- _Directions for this task_: From the entries below, copy exactly the lines from the one that contains "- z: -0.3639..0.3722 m" through the one that contains "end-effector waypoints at", both included, and only those.

- _Record set_:
|---|
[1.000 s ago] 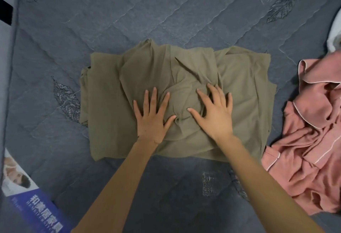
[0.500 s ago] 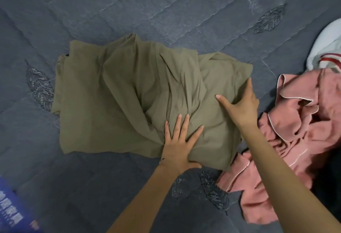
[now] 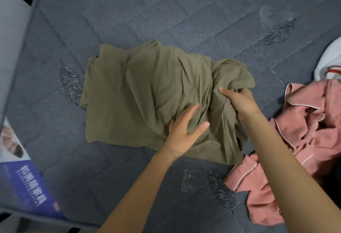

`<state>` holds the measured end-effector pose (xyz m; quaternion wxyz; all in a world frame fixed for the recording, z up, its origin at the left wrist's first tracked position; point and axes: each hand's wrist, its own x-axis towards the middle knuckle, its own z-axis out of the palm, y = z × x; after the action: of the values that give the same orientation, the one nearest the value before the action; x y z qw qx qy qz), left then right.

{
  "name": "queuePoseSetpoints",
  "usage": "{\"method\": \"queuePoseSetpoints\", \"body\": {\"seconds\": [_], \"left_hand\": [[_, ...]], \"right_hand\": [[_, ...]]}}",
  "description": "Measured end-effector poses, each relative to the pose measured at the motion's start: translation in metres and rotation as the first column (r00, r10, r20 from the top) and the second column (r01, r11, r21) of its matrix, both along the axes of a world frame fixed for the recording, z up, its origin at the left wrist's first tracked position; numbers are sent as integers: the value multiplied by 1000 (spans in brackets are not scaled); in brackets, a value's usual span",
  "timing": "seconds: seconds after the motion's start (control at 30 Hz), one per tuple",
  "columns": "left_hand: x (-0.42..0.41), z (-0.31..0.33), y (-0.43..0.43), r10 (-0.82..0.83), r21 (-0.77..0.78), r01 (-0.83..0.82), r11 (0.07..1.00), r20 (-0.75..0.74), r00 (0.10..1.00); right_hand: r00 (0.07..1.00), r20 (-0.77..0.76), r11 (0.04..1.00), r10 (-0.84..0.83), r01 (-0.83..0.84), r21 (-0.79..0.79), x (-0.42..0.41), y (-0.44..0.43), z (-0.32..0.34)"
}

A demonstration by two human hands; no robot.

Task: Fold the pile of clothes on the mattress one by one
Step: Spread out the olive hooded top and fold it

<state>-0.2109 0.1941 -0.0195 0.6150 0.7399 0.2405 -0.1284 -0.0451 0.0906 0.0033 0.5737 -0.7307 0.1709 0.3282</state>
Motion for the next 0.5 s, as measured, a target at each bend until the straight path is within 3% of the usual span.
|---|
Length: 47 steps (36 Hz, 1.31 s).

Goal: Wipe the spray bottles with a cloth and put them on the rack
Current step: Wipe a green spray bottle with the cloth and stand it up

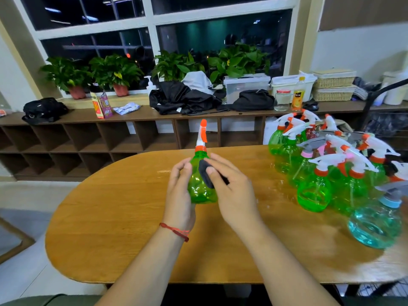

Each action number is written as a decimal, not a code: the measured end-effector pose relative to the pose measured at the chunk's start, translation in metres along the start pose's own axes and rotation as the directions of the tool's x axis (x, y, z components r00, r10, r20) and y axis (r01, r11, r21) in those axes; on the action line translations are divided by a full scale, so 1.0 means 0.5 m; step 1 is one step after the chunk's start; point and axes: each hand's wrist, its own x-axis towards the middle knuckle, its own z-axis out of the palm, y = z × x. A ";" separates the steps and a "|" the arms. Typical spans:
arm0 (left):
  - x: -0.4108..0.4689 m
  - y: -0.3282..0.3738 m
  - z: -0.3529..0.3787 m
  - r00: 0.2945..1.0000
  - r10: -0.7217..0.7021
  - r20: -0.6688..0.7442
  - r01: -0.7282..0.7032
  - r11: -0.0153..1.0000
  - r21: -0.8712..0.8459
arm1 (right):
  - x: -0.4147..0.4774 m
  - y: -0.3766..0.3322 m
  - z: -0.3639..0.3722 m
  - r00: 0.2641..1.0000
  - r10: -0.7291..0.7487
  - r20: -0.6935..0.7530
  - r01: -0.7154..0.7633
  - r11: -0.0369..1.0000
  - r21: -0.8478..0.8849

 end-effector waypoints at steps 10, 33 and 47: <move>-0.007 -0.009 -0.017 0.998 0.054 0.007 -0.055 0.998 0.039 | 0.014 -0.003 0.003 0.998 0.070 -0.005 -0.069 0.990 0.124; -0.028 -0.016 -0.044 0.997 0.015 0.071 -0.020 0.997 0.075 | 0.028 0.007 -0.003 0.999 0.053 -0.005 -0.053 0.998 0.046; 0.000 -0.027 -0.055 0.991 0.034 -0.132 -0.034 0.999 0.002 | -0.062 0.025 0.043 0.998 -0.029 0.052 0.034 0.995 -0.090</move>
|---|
- _Answer for the task_:
  - z: -0.3639..0.3722 m
  - r00: 0.2641..1.0000
  - r10: -0.7291..0.7487
  - r20: -0.6935..0.7530
  - r01: -0.7154..0.7633
  - r11: -0.0369..1.0000
  - r21: -0.8478..0.8849

 end-effector waypoints at steps 10, 33 and 47: <move>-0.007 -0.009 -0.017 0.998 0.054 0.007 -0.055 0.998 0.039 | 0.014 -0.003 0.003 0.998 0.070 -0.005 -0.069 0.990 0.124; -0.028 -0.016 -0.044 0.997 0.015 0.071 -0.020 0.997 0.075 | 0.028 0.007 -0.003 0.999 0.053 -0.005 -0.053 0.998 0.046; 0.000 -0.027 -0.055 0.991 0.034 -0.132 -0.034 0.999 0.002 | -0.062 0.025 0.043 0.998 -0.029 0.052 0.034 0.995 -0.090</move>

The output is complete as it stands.